- Born: March 19, 1928 Toronto, Ontario, Canada
- Died: November 22, 1989 (aged 61) Toronto, Ontario, Canada
- Resting place: Mount Sinai Memorial Park
- Education: University of Toronto Dramatic Workshop
- Occupations: Film director; television director; television producer;
- Years active: 1952–1989

= Harvey Hart =

Canadian film and television director (1928–1989)

Harvey Hart (March 19, 1928 - November 22, 1989) was a Canadian director and producer of film and television.

== Early life and education ==
Hart was born to a Jewish family in Toronto in 1928. He graduated from the University of Toronto in 1949 and moved to New York City, supporting himself as an Arthur Murray Studio dance instructor while attending Erwin Piscator's New School-affiliated Dramatic Workshop.

==Career==
Returning to Toronto in 1952, Hart was promptly hired by the CBC, for whom he directed and/or produced over 30 television productions, among them several episodes of an anthology series, Festival, like Home of the Brave (1961) and The Luck of Ginger Coffey (1961), respective adaptations of the like-named 1946 play and 1960 novel. In October 1959, Hart produced the North American television premiere of Arthur Miller's The Crucible for the series Startime, starring Leslie Nielsen as John Proctor.

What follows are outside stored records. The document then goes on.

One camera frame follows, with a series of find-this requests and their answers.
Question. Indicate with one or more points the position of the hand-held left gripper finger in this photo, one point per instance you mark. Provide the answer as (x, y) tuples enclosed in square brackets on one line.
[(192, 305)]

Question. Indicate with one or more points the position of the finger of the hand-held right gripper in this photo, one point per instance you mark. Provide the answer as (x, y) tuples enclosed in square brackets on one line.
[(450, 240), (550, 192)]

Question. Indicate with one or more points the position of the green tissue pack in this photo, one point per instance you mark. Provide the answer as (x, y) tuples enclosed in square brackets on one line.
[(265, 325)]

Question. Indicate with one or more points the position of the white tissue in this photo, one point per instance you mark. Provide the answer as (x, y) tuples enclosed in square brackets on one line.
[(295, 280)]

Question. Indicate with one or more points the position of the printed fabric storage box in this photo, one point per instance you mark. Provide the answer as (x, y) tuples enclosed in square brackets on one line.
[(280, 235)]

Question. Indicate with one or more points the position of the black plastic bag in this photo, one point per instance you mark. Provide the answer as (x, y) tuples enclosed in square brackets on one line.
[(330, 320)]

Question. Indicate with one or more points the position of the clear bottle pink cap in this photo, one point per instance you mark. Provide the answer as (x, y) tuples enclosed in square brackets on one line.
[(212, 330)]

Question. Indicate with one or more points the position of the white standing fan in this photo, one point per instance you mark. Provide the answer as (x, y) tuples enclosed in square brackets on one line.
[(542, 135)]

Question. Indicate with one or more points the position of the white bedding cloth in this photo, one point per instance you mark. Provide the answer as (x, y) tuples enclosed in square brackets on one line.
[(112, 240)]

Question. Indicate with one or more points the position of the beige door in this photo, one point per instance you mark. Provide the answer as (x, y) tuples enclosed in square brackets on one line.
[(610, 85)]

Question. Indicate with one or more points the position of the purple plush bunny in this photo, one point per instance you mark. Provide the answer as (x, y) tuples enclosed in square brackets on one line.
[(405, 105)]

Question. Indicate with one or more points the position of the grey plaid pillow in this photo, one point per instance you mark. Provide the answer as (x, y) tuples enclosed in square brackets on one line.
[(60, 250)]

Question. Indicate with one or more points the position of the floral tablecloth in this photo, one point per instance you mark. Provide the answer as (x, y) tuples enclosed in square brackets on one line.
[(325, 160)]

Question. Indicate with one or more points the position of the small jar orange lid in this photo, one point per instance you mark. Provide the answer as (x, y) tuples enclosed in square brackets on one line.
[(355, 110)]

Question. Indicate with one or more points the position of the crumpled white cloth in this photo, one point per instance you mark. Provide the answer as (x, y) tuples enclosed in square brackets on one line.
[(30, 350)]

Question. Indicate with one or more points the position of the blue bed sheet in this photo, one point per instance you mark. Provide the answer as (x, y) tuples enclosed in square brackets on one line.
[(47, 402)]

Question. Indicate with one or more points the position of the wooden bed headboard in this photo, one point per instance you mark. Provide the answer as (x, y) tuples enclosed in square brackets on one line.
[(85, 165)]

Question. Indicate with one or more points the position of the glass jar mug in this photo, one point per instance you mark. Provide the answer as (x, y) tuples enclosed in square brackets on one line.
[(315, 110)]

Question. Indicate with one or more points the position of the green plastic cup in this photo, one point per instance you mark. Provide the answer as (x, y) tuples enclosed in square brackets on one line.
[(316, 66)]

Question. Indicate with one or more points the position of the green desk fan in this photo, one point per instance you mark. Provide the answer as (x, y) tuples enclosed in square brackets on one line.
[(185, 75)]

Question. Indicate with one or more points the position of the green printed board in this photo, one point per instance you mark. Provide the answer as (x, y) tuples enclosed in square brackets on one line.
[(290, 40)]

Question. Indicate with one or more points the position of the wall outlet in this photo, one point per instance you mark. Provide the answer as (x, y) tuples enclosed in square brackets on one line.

In 1963 he left the CBC and moved to the United States, where, in the following years, he directed episodes for TV series such as The Alfred Hitchcock Hour and Star Trek, as well as theatrical features, including Bus Riley's Back in Town (1965) and The Sweet Ride (1968).

He returned to Toronto in 1970 where he directed several feature films, including Fortune and Men's Eyes (1971), The Pyx (1973), Shoot (1976) and Goldenrod (1976), for which he won the Canadian Screen Award for Best Director. In the mid 1970s Hart directed four episodes of Columbo: By Dawn's Early Light (1974), A Deadly State of Mind (1975), Forgotten Lady (1975), and Now You See Him (1976).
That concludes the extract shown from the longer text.